=== THE TASK ===
Return the lines of the listing below exactly as they appear, beginning at the one with "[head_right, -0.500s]" and stopping after the one with "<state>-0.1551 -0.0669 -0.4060"; do not include pictures.

=== DATASET EXTRACT ===
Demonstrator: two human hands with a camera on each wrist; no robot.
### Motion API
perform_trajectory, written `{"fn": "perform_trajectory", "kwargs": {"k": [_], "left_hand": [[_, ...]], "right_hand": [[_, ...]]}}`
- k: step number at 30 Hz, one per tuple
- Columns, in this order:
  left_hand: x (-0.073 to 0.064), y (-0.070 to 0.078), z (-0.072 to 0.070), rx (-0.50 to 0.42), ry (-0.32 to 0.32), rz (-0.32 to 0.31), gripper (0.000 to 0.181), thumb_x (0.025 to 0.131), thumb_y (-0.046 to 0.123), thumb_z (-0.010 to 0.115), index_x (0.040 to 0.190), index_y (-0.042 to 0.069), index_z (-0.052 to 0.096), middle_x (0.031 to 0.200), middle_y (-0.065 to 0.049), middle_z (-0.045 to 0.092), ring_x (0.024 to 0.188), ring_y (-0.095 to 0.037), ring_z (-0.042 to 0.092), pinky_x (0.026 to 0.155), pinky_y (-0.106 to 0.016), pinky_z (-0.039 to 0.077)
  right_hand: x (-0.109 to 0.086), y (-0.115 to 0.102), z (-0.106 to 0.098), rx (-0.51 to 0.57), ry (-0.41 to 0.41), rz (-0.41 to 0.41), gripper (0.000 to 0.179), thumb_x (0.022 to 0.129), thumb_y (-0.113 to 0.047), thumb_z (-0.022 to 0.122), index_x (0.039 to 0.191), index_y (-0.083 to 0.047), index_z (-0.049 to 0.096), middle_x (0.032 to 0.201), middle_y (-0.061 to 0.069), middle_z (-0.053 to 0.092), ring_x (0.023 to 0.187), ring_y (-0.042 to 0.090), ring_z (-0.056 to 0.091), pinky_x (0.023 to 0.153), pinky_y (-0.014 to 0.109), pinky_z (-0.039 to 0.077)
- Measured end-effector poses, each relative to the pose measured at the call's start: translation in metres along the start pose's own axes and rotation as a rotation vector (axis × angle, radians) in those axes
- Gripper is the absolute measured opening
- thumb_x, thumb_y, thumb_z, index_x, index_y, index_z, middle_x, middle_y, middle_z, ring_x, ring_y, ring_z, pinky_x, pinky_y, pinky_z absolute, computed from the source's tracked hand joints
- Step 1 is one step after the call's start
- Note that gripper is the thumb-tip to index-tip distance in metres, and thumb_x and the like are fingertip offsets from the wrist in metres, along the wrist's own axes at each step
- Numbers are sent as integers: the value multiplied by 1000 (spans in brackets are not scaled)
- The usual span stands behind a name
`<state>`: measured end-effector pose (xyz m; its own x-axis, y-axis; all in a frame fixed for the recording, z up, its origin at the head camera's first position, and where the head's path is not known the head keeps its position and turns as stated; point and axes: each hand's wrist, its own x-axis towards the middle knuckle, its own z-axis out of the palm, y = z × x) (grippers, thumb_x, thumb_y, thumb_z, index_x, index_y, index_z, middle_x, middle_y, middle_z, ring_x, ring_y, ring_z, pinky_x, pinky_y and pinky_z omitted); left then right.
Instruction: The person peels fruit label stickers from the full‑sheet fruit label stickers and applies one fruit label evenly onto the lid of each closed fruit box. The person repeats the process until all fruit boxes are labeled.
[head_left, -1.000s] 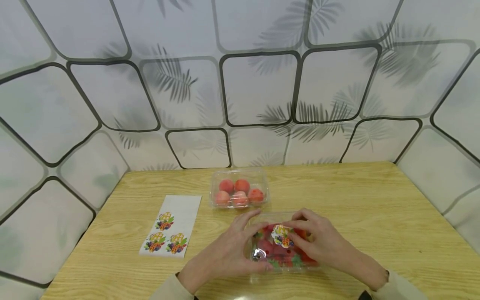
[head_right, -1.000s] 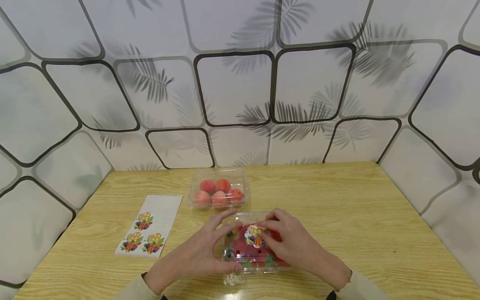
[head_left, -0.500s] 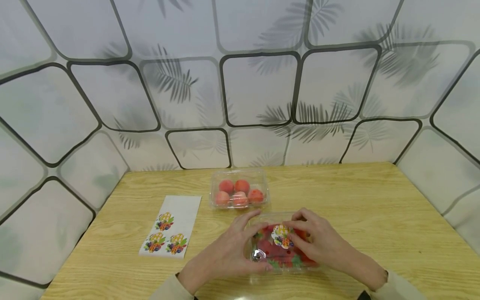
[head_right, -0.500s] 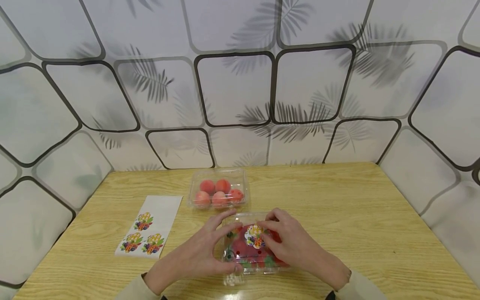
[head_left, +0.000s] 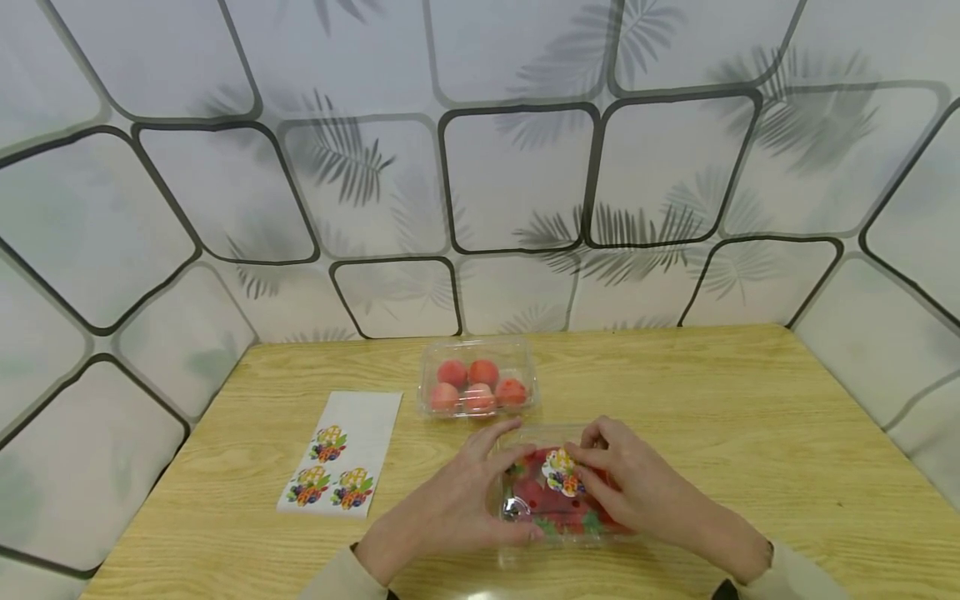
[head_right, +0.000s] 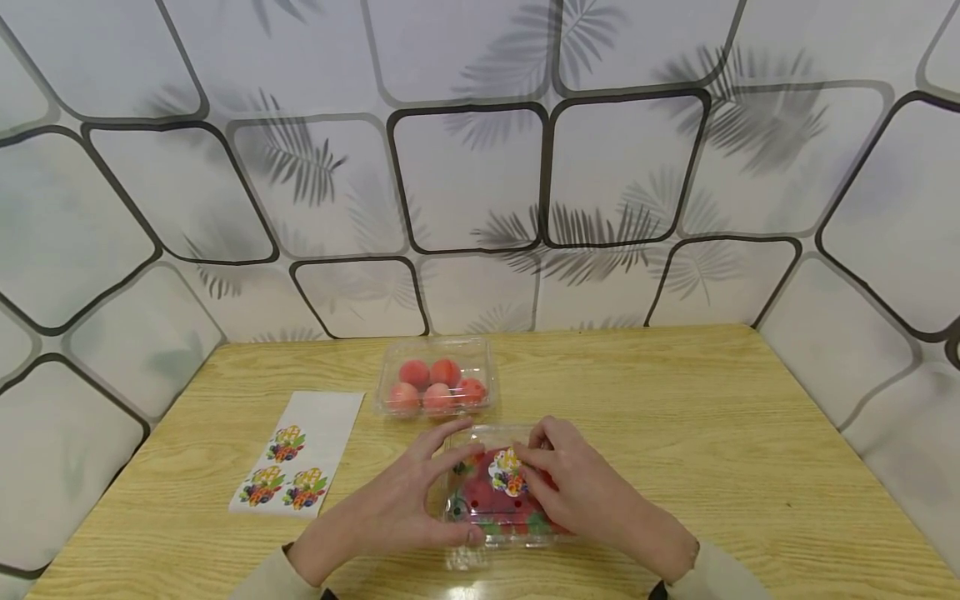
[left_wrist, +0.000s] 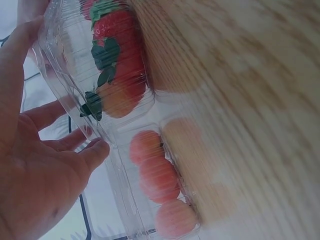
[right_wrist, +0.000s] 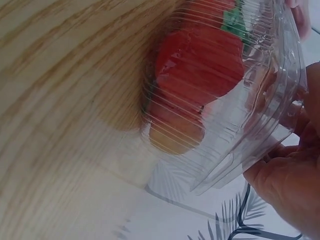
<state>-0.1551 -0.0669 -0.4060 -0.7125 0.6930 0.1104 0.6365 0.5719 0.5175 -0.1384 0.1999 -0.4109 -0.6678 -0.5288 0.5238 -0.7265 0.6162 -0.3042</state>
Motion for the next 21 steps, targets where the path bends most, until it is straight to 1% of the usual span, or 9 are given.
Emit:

=== RESPONSE ===
[head_right, -0.500s] 
[head_left, +0.000s] 
[head_right, +0.000s] 
[left_wrist, +0.000s] 
[right_wrist, +0.000s] 
<state>-0.1551 -0.0669 -0.4060 -0.7125 0.6930 0.1104 0.6365 0.5719 0.5175 -0.1384 0.1999 -0.4109 -0.6678 -0.5288 0.5238 -0.7265 0.6162 -0.3042</state>

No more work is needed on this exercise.